I am really glad I made the deadline to join in on the fun for the second month of Letters to our Children! Here goes, this is a really really long one. Also, if you are uncomfortable with birth stories, then please do not read on.
My dear babies: My parents have never been keen storytellers nor particularly good at expressing how they feel. Perhaps it is stereotypical of many Asian parents. They keep their feelings to themselves and they reminisce about their past when they are in private. The handful of stories they have shared, I have thoroughly enjoyed - how they met, some of the things they liked to do before they had your aunt and I, how your gong gong learned how to cook and how cool and skinny your paw paw used to be before she had babies. But they never shared too many stories about the significant moments that made their life theirs nor much about the things they felt growing up and as they are aging. I crave more of these stories and experiences and I plan on asking more when I get a chance! And I think that's why these letters have become important and special to me. I hope through these, you'll learn more about me, not only as your mother, but as an individual.
My experience birthing the two of you transformed me - it made me a mother and it made me a new person, someone more proud, confident, and empowered. I think about both births often and I want you to tell you what these two journeys to bring you guys earth side meant to me.
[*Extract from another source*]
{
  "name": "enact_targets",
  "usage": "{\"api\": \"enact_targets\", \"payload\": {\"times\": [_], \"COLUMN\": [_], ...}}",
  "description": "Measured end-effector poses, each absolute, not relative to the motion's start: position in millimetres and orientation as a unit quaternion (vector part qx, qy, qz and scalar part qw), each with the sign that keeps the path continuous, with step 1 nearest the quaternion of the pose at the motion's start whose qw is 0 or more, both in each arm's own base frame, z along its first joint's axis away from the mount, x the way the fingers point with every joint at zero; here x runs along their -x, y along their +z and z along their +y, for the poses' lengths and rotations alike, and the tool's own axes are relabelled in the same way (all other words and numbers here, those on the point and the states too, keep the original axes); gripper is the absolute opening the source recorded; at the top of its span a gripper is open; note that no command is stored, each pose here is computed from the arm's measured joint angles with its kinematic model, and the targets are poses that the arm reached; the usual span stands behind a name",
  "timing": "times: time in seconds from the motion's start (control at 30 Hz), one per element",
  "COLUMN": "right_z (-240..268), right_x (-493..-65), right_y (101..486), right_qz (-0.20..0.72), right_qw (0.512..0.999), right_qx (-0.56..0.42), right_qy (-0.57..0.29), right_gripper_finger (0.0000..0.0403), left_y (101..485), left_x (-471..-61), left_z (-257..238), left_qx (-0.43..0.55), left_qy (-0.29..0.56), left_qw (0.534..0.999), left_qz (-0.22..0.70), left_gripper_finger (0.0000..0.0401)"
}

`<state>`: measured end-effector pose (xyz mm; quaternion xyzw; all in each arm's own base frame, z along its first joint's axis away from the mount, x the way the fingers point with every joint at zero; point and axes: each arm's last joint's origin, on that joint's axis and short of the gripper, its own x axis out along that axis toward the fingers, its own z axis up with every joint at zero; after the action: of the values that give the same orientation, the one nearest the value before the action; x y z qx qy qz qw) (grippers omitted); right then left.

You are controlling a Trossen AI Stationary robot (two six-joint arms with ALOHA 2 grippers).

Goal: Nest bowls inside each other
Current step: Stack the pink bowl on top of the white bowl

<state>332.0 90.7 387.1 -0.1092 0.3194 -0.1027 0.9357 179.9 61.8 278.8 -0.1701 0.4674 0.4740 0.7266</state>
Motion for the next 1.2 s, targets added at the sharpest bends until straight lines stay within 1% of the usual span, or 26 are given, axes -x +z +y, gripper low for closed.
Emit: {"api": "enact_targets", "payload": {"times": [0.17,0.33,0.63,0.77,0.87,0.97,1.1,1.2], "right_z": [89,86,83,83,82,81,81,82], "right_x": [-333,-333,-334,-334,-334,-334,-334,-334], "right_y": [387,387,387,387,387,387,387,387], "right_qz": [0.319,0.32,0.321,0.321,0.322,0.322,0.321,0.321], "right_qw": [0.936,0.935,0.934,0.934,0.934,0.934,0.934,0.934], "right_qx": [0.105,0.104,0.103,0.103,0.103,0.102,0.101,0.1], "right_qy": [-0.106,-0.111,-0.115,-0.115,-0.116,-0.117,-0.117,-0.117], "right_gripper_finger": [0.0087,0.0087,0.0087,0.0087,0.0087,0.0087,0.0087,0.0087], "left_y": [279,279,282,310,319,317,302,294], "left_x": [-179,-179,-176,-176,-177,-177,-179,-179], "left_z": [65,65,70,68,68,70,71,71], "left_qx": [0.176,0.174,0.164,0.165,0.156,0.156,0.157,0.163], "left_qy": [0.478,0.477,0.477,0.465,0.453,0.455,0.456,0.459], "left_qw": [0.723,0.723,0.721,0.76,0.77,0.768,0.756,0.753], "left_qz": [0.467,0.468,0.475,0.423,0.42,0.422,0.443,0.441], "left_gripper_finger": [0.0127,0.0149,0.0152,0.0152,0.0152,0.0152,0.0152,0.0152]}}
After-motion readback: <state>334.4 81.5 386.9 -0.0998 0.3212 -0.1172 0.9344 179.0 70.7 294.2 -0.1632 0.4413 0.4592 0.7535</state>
Evie - You were born a day shy of 42 weeks. You were happy as a clam hanging out and I'll admit that I was also pretty comfortable. For the two weeks that you were late, your paw paw and I spent the day watching movies, eating out, and hanging out on the couch. Days went by past your original due date and the doctor didn't want to wait anymore. I had planned all along to have a natural birth and when the doctor recommended a scheduled C-section to us, I was devastated. I was disappointed that I couldn't experience a "real birth," I was terrified of being in the operation room, and I was worried that I was making the wrong decision - should I try for an induction? The doctor told us that there was a 50% chance that the induction would work, which would likely take us to the worst case scenario of having an induction plus an emergency c-section. Given that, we decided on the scheduled C-section. Your dad was scared and worried too, I remember him holding my hand as I sobbed about it, with tears in his eyes. It took me that day to reconcile all of those feelings. I wanted to process it all, so I won't be sad about it later. Two days later, we were back at the hospital around 6am. I was really nervous about getting the epidural and I remember taking my yoga breaths and clutching onto a pillow trying not to puke. Pretty soon, your dad joined me all scrubbed up and after what felt like 20-30 minutes and some tugging and pulling, I heard you at 9:11am. You were about half way out of my belly when you started crying and screaming loudly. The doctors laughed. You were 9lb3oz and barely squeezed out of my 4inch incision, they had to yank pretty hard. When I heard that you were healthy and okay, I cried tears of joy because I was so relieved that we were all OK. Evie - in giving birth to you, I became a mama and a new individual. A mama who knew that she could conquer anything if she can calm her mind and process things, a woman who was given yet another piece of evidence that she married right, that her partner is truly her rock in even the shakiest, scariest time. Thank you for that.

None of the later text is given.